As várias etnias da região conseguiram fundar uma Federação das Organizações Indígenas do Rio Negro (Foirn). Com o Instituto Socioambiental (ISA) e com uma pequena ajuda da Noruega e da Áustria, montaram uma rede de desenvolvimento sustentável ao longo do rio.
Não são boas as lembranças históricas. Os índios eram capturados pelos colonizadores e forçados a descer o rio desde o século 18. No período da exploração da borracha, de novo, foram capturados como mão de obra. Hoje, cerca de 4 mil famílias, mais de 10% da população, recebem o Bolsa Família. Mas o dinheiro adianta pouco, pois se gasta tudo numa viagem de barco à cidade para receber o benefício.
Os aposentados costumam se unir para reduzir os custos de viagem. Ainda assim há comerciantes que têm uma caixa de sapato cheia de cartões do Bolsa Família. É a forma que as pessoas têm para comprar algo, suprimindo o preço da viagem de barco.
Uma saída econômica para a região não é fácil. Mas o século 21 também oferece um pulo do gato: a biotecnologia. O nível de pesquisa brasileira na região é muito pequeno. Uma linguista que estuda os principais idiomas falados no Rio Negro fez um longo artigo sobre o tema e entregou à revista da Funai. Passaram-se quatro anos e ela não viu seu artigo impresso. Hoje escreve direto em inglês e publica no exterior.
Soldados índios. O Exército brasileiro é forte na região porque soube combinar a ciência militar clássica com o conhecimento local dos nativos. Os soldados, na maioria, são índios. De um ponto de vista de guerra de guerrilha, o País está pronto. Mas hoje, com os recursos disponíveis, a própria guerra de guerrilha se tornou muito mais sofisticada. Um soldado do Rio de Janeiro que serviu dois anos em Cucuí, onde o Rio Negro divide Brasil, Colômbia e Venezuela, revelou como é difícil a luta contra o tráfico de drogas: "Temos uns óculos especiais para monitorar o rio de noite. Quem passa com mais de 200 litros de gasolina, o limite permitido por pessoa, de um modo geral trabalha para as refinarias de coca. Mas quem passa com a droga sabe onde estamos, desembarca, abre uma trilha na selva e embarca de novo, um ou dois quilômetros abaixo".

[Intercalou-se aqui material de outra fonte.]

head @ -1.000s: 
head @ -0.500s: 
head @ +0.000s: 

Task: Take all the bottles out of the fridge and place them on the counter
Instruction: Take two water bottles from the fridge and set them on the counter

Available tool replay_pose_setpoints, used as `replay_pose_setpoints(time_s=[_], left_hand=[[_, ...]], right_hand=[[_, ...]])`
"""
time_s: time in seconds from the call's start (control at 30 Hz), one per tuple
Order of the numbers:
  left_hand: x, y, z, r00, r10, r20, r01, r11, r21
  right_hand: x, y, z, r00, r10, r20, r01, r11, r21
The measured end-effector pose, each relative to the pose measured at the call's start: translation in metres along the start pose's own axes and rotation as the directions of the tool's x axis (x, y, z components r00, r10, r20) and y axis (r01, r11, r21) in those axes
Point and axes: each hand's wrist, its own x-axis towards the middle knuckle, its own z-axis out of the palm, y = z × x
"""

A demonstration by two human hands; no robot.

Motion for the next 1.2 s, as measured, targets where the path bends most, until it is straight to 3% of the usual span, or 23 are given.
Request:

Os soldados venezuelanos têm uma boa relação com o posto. De vez em quando aparecem para usar a geladeira dos brasileiros, que, dentro de casa, têm um conforto razoável para a região. Mas o que impressionou o soldado carioca foi a superioridade em equipamentos do Exército colombiano. Isso se deve a dois fatores: a presença das Farc e a ajuda americana. "Quando os soldados colombianos descem o rio nas suas voadeiras" - relata o soldado carioca - "eu pergunto: o que é isso, meu irmão? São barcos incríveis, com metralhadoras Magnum apontadas para as margens do rio. Sempre tocam uma sirene avisando que sua missão é de paz."
Não era preciso vir à Cabeça do Cachorro para compreender que soldados armados não bastam. A Amazônia, no momento, é o ponto escolhido dos haitianos para se refugiar depois do terremoto de janeiro de 2010. Entram em Brasileia, no Acre, Tabatinga, no Amazonas, sempre pelas fronteiras do Peru e da Bolívia. Hoje há tantos haitianos na Amazônia quanto soldados brasileiros em Porto Príncipe. Ironicamente, os problemas que as armas não resolvem lá acabam se transferindo para a Amazônia, onde o mesmo enigma nos desafia: problemas muito amplos para resolver apenas com armas.